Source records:

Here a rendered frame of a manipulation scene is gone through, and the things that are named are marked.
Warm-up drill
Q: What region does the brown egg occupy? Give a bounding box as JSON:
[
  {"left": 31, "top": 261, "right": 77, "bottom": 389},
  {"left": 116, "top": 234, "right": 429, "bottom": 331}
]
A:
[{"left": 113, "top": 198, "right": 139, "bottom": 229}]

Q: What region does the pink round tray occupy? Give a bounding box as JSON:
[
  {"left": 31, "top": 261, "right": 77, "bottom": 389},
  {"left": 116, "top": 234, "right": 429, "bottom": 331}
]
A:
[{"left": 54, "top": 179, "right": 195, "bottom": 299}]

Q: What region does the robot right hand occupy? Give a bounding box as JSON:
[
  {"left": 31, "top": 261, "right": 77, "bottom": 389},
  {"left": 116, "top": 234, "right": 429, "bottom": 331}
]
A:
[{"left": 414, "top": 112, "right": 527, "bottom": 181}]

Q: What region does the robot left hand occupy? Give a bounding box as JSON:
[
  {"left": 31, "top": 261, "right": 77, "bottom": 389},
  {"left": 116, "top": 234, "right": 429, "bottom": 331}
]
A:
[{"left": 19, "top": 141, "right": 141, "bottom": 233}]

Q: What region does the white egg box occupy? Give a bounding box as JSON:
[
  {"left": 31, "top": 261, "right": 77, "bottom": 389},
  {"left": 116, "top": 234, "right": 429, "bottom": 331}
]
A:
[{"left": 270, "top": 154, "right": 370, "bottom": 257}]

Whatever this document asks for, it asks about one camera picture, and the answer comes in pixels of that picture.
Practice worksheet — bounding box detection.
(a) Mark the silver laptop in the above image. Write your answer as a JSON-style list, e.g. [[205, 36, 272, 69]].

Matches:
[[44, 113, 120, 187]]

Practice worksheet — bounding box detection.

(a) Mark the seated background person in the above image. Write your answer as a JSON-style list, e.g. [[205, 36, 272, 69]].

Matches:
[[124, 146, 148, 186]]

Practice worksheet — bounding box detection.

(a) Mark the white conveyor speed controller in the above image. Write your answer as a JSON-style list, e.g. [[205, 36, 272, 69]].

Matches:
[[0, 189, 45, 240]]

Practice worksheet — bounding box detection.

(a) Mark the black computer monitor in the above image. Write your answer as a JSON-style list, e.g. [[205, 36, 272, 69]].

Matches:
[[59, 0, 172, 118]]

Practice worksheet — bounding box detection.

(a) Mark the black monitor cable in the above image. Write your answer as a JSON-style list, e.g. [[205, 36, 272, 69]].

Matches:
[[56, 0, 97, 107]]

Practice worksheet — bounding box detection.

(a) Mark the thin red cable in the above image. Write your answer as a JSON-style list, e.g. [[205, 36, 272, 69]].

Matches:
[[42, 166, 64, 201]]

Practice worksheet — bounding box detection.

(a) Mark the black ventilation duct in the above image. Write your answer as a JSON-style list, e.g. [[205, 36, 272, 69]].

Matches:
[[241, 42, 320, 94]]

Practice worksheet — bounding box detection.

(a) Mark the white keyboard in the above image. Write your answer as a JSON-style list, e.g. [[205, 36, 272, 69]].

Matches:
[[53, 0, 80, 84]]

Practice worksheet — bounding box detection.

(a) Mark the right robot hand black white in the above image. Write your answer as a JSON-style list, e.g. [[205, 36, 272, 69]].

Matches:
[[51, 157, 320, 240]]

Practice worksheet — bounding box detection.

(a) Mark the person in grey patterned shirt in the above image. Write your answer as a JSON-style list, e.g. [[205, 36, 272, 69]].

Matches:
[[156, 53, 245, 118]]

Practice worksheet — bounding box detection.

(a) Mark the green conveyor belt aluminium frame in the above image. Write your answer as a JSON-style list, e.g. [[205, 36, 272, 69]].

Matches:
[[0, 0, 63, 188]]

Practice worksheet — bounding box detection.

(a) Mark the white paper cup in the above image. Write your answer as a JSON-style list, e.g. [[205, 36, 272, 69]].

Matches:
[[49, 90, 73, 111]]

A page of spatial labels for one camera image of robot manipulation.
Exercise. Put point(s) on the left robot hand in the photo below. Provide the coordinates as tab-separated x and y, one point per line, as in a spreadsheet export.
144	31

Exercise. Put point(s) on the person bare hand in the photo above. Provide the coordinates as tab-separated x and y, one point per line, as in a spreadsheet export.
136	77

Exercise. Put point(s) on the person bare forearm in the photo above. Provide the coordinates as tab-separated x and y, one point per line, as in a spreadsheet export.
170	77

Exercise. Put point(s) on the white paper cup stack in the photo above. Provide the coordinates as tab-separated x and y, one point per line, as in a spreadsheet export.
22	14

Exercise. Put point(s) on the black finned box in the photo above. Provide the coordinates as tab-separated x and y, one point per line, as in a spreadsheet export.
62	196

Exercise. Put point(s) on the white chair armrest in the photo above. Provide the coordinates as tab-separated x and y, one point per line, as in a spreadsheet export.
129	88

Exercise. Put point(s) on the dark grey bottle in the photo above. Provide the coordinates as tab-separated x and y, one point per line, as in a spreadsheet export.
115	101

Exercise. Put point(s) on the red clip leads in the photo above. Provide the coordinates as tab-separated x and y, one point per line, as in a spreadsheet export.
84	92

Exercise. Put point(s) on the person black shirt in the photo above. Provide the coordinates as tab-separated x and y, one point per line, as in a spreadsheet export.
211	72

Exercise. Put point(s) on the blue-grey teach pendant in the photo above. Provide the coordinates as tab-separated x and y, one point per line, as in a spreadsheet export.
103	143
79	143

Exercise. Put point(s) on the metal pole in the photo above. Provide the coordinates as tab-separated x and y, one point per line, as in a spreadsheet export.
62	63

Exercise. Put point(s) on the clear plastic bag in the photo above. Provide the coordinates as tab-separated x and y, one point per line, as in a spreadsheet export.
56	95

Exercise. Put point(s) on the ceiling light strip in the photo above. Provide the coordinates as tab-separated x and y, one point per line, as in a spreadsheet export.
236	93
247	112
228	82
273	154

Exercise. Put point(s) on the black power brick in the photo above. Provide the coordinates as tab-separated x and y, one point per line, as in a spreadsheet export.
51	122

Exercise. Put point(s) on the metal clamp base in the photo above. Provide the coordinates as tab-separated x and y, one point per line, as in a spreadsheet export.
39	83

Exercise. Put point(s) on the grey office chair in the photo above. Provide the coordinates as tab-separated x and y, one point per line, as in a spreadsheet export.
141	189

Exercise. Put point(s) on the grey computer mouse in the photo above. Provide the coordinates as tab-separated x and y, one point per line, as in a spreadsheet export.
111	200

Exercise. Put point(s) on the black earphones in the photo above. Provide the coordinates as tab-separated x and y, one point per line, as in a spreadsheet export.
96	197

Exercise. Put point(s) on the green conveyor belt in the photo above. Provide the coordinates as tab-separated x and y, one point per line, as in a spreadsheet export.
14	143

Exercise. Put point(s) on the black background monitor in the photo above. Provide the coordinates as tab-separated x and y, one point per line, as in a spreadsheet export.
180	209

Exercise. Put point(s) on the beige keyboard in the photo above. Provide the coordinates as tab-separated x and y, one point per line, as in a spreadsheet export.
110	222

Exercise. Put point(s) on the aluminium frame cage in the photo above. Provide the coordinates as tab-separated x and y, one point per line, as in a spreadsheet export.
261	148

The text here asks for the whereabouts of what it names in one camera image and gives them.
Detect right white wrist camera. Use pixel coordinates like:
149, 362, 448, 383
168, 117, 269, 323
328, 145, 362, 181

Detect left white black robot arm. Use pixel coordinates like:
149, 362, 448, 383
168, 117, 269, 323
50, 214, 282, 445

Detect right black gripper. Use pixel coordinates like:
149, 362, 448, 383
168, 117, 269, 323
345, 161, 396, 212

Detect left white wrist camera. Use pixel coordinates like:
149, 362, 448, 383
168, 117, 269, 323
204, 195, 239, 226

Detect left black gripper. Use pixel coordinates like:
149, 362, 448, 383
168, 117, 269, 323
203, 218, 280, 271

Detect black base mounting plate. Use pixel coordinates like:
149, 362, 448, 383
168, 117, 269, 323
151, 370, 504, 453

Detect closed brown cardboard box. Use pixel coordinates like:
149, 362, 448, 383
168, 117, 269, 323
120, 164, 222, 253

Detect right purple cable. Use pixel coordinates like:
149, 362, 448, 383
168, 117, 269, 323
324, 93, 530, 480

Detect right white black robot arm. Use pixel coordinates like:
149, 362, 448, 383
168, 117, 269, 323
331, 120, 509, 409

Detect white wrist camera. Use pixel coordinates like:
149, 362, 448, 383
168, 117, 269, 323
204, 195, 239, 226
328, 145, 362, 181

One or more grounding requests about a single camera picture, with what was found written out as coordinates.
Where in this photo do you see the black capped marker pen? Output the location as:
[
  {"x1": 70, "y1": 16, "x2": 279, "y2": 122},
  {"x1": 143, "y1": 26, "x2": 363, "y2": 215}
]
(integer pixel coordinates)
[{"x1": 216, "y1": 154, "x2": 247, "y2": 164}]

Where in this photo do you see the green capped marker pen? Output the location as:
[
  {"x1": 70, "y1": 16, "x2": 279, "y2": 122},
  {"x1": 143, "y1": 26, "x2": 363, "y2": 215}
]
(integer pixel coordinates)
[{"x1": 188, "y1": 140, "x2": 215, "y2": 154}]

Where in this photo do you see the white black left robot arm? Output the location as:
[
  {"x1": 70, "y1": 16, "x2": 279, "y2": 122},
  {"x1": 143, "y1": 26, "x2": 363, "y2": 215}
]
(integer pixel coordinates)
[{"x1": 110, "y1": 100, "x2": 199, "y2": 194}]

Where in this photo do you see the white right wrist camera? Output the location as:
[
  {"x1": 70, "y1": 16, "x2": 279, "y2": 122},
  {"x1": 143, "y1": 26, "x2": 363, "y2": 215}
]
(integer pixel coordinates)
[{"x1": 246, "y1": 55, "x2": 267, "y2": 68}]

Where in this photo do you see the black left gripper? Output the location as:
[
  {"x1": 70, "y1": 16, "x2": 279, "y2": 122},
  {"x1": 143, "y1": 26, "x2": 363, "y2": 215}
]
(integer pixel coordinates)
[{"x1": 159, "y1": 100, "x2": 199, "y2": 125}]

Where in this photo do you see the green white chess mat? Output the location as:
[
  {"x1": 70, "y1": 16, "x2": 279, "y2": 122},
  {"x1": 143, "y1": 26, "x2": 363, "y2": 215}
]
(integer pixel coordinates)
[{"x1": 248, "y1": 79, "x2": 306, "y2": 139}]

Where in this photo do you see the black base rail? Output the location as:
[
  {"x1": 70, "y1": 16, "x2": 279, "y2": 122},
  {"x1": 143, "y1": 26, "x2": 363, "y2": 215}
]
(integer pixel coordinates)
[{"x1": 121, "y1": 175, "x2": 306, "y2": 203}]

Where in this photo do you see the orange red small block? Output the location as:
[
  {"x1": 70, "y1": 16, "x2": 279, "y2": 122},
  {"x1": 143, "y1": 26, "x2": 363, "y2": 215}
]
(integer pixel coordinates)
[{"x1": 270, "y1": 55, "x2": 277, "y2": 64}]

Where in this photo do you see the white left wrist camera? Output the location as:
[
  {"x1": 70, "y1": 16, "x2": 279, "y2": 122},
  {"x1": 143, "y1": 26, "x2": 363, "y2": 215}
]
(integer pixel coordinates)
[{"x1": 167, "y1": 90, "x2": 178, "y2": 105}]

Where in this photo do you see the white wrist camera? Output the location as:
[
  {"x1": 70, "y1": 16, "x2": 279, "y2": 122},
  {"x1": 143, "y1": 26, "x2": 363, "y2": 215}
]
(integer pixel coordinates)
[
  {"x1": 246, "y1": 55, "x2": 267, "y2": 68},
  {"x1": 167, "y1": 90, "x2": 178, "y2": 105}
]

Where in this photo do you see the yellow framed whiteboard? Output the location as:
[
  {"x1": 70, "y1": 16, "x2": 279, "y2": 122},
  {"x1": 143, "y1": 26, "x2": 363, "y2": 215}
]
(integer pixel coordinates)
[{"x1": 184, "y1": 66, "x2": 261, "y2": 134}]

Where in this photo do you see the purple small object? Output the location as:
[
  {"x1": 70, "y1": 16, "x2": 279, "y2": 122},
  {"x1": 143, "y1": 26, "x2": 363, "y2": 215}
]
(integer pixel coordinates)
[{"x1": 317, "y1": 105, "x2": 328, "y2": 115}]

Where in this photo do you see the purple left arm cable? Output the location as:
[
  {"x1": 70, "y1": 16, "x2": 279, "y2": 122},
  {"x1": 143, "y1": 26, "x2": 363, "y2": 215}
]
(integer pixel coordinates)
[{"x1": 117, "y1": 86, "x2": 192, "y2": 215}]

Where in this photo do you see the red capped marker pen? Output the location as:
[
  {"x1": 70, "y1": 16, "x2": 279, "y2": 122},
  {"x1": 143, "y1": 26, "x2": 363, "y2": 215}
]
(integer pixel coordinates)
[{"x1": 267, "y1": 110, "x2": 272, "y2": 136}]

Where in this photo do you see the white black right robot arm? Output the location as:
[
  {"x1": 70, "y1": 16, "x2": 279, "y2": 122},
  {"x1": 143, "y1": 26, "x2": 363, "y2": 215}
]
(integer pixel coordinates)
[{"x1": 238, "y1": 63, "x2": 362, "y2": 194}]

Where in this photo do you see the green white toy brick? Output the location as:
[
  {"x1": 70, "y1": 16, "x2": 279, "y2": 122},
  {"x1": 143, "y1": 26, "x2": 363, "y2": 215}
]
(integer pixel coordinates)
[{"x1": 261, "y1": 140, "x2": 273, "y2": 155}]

What you are asked to do
The answer must be the number of lines in the records where the string "asks" is found, stated alone.

Your response
2